What symptoms of a cardiovascular emergency should all men be aware of?

This is something that should be focused on more. When they think of a cardiovascular emergency, most people think of pain down the left arm. In my thirty years, I find most heart attacks tend to feel like pressure, tight squeezing discomfort, and bloating. And these symptoms can radiate anywhere. Jaw, arm, elbow, shoulder. Tightness in the chest indicates the blood is not getting enough blood flow.

In the next 5-10 years, what do you see as having the greatest impact on men’s heart health or cardiology in general?

Moving toward a more complete genetic understanding of an individual disease. We’re already seeing more personalized medicine with genetic testing.

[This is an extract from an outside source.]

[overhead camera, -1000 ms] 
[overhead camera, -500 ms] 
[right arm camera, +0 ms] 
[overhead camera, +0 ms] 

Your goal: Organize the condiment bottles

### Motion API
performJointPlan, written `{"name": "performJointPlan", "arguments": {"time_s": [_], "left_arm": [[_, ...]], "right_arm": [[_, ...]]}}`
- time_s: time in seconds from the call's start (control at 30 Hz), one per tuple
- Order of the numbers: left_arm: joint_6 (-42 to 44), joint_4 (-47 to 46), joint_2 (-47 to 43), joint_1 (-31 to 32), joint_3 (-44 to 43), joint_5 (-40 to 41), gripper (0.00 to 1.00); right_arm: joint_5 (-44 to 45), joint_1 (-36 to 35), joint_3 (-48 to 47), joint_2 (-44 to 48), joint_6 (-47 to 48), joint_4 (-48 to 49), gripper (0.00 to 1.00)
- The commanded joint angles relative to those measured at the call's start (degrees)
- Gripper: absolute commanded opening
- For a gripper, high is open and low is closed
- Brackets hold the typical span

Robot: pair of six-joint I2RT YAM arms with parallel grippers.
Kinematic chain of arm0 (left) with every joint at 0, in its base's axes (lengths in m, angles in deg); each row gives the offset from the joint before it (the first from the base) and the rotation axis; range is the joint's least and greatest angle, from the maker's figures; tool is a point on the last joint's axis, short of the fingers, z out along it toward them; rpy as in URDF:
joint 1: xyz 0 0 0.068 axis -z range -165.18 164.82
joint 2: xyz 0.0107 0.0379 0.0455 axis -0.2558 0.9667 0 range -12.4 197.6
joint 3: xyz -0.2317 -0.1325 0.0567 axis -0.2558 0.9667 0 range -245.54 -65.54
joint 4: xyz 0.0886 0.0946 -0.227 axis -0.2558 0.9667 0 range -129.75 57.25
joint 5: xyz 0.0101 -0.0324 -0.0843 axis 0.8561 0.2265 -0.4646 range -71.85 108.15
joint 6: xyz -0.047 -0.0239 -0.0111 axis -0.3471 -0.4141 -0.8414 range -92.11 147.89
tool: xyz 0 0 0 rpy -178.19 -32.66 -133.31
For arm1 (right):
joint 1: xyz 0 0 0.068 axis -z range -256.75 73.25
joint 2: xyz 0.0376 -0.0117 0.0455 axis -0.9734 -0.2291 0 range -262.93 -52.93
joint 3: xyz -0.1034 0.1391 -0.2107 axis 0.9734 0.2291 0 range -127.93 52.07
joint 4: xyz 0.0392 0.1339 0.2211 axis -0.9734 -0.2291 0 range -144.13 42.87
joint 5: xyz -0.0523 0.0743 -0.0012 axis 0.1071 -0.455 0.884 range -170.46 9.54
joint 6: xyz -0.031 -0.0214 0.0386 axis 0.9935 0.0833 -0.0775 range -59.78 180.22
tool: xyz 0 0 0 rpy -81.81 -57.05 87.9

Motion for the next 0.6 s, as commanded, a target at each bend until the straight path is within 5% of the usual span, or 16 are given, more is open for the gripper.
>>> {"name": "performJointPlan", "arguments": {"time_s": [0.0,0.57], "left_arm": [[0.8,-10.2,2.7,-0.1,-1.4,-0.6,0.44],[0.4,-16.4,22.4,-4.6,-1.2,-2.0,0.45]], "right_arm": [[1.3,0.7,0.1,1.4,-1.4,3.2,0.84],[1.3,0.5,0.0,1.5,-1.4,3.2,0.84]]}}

At some point, you might go the doctor and he’s got your genetic blueprint, and he’ll know why you’re not responding to medicine or treatment. He can then recommend a treatment more specific to your genetic background.

What is your greatest concern regarding men’s heart health as we come out of the pandemic?

Ramifications of what COVID-19 is doing to the heart long term. This virus has affected the heart in a variety of ways, and we don’t know if it’s going to get better or worse. We are seeing damage to heart tissue, and right now we don’t know if that will get better.

We’re seeing a lot of information online about sudden death in endurance athletes. What would you say to anyone worrying about their heart health as they look into endurance-focused activities?

The risk of sudden death is exceedingly low for those looking to begin exercising. Most cases of sudden cardiac arrest are due to undiagnosed genetic conditions.

What are the most important considerations for men looking to lose weight?

Weight loss is a complex issue, but the elimination of refined sugar is the place you should start. Then combine that with some way to burn calories.

For men without access to their family medical history, is there any way to find out this information?

Unfortunately, there is no real way to access that information yet. This means it’s up to individuals to monitor their blood pressure, lipids and coronary calcium score. These are steps their doctor can help with.

What sort of screening regimen would you recommend for men?

Lipid panels should start being monitored in your 20s. I’d also recommend checking your blood pressure for hypertension and assessing diabetes. It’s hard to give a number because family history differs, but at a young age it is better.

For people living with someone at high risk of heart disease or complications, what is the most effective way they can help in the event of an emergency?

If there’s cardiac arrest, CPR is most effective. But even just having aspirin around will help. If someone is having an emergency, two baby aspirin will help. And have a ready way to contact 911 at all times.